Collected data:
※
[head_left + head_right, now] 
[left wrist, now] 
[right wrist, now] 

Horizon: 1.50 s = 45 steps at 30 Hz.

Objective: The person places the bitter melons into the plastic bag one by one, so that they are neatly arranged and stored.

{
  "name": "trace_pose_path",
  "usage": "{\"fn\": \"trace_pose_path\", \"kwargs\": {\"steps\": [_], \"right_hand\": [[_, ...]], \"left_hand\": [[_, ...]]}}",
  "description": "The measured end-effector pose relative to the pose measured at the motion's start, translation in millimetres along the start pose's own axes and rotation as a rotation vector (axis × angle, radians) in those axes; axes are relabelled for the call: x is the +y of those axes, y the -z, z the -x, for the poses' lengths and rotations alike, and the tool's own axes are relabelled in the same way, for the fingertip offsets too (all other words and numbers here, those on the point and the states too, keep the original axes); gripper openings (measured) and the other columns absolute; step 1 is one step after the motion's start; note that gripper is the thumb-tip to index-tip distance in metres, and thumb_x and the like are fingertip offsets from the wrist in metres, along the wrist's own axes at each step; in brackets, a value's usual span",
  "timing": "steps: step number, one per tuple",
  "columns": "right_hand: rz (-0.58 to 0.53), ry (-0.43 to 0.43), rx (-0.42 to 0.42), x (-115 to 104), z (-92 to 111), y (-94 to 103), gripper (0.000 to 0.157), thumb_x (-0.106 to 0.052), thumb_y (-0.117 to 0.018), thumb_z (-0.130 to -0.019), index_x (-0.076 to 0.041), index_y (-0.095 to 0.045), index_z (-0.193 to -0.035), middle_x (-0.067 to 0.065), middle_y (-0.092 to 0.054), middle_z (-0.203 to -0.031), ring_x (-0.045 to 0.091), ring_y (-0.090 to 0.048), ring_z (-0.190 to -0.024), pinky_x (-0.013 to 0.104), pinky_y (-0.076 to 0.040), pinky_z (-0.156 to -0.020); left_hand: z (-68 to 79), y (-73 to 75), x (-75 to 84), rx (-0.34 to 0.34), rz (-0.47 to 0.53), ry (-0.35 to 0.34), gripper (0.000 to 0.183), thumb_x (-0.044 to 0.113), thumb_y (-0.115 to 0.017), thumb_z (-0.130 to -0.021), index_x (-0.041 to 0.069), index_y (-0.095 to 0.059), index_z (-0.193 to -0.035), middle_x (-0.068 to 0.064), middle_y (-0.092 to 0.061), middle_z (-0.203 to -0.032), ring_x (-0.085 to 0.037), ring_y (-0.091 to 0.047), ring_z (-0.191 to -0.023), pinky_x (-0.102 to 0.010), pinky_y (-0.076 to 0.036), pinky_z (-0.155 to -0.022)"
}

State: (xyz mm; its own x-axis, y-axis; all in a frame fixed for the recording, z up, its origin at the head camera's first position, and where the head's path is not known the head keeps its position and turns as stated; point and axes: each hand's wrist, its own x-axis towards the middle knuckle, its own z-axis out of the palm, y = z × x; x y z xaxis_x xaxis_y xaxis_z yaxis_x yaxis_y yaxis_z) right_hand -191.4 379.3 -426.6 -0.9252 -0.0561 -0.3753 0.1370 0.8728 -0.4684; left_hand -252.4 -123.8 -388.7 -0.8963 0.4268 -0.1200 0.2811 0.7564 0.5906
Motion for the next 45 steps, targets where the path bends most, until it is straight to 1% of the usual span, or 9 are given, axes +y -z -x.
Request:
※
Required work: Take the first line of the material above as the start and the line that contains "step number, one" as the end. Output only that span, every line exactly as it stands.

Solution:
[head_left + head_right, now] 
[left wrist, now] 
[right wrist, now] 

Horizon: 1.50 s = 45 steps at 30 Hz.

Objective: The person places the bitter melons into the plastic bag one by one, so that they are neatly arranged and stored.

{
  "name": "trace_pose_path",
  "usage": "{\"fn\": \"trace_pose_path\", \"kwargs\": {\"steps\": [_], \"right_hand\": [[_, ...]], \"left_hand\": [[_, ...]]}}",
  "description": "The measured end-effector pose relative to the pose measured at the motion's start, translation in millimetres along the start pose's own axes and rotation as a rotation vector (axis × angle, radians) in those axes; axes are relabelled for the call: x is the +y of those axes, y the -z, z the -x, for the poses' lengths and rotations alike, and the tool's own axes are relabelled in the same way, for the fingertip offsets too (all other words and numbers here, those on the point and the states too, keep the original axes); gripper openings (measured) and the other columns absolute; step 1 is one step after the motion's start; note that gripper is the thumb-tip to index-tip distance in metres, and thumb_x and the like are fingertip offsets from the wrist in metres, along the wrist's own axes at each step; in brackets, a value's usual span",
  "timing": "steps: step number, one per tuple",

There's nothing left to add to the answer.